* What you are asked to do *
What lines below hold the string "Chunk"? Copy them all.

┌──

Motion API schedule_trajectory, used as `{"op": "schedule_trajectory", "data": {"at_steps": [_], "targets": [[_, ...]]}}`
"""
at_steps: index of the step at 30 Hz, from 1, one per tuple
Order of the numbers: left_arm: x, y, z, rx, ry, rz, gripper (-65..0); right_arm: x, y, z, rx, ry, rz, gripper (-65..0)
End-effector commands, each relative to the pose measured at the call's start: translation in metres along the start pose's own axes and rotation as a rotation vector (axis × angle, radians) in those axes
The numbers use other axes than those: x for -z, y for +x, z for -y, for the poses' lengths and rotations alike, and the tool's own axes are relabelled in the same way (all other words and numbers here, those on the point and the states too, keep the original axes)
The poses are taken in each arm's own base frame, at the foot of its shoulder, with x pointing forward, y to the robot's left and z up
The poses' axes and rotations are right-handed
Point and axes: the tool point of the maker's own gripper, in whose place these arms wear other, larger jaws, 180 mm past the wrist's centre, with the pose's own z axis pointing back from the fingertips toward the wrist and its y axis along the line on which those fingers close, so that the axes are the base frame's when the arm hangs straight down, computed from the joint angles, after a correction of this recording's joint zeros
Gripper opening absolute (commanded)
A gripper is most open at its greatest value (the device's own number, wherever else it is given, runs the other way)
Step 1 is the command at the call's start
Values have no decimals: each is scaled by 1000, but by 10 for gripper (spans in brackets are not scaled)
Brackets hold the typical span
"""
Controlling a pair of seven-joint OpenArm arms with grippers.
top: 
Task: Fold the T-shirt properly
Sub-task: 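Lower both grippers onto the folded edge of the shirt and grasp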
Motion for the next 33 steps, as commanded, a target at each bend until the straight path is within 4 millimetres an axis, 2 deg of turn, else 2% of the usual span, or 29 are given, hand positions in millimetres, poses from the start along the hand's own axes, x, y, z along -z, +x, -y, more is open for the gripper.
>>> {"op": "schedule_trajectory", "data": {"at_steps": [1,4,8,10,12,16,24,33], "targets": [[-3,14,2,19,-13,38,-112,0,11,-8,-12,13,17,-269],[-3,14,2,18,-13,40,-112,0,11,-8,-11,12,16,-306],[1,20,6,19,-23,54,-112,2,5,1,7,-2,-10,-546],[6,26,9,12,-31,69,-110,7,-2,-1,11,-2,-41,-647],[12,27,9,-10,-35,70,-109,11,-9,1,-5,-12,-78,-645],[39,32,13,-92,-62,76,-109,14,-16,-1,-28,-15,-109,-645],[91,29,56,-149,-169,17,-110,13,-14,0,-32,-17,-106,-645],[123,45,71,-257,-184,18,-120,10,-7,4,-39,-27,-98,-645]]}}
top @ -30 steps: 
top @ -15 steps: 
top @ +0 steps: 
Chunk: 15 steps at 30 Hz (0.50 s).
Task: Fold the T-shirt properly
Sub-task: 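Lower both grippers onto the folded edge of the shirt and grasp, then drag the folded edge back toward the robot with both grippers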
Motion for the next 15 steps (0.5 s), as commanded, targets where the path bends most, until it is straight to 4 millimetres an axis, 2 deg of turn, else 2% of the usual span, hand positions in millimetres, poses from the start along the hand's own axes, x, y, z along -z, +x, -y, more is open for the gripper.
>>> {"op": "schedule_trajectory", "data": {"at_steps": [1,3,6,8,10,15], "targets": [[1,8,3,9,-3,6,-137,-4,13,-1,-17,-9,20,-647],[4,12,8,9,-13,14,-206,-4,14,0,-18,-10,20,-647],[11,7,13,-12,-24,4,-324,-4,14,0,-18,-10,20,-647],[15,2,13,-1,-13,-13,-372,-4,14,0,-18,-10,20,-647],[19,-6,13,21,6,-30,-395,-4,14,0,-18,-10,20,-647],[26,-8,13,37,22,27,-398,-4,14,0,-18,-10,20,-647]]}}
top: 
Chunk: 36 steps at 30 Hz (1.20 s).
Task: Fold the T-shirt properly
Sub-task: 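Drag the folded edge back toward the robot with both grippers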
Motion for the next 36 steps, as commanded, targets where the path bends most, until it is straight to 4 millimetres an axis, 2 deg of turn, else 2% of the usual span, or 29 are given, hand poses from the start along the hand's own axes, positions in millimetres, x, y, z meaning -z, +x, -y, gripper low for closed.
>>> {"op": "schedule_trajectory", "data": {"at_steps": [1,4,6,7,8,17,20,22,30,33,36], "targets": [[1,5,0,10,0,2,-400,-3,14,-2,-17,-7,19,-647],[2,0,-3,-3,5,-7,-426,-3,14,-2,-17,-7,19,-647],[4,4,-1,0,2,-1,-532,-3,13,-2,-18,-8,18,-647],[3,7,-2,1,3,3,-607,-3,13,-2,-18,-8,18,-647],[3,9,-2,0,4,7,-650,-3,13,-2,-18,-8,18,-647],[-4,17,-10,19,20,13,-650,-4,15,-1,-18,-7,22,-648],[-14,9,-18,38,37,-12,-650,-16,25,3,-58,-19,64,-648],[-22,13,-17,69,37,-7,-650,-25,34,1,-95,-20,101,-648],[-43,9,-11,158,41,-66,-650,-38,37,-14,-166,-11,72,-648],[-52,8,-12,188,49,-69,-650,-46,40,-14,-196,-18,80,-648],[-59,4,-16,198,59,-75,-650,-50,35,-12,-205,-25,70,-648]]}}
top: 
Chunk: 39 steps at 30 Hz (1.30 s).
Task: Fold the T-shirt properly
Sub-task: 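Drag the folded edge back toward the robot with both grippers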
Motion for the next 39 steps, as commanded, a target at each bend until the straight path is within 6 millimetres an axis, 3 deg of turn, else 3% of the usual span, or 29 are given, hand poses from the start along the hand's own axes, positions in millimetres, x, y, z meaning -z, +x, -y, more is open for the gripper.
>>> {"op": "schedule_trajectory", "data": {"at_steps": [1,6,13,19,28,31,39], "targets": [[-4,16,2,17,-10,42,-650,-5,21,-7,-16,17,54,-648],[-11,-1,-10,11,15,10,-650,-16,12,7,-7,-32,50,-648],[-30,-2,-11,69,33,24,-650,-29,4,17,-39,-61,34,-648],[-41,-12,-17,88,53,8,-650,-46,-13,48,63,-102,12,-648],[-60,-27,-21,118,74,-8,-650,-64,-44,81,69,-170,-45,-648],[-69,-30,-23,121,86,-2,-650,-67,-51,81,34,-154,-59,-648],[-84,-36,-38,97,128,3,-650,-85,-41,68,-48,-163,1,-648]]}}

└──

* Exercise answer *
Chunk: 15 steps at 30 Hz (0.50 s).
Chunk: 36 steps at 30 Hz (1.20 s).
Chunk: 39 steps at 30 Hz (1.30 s).

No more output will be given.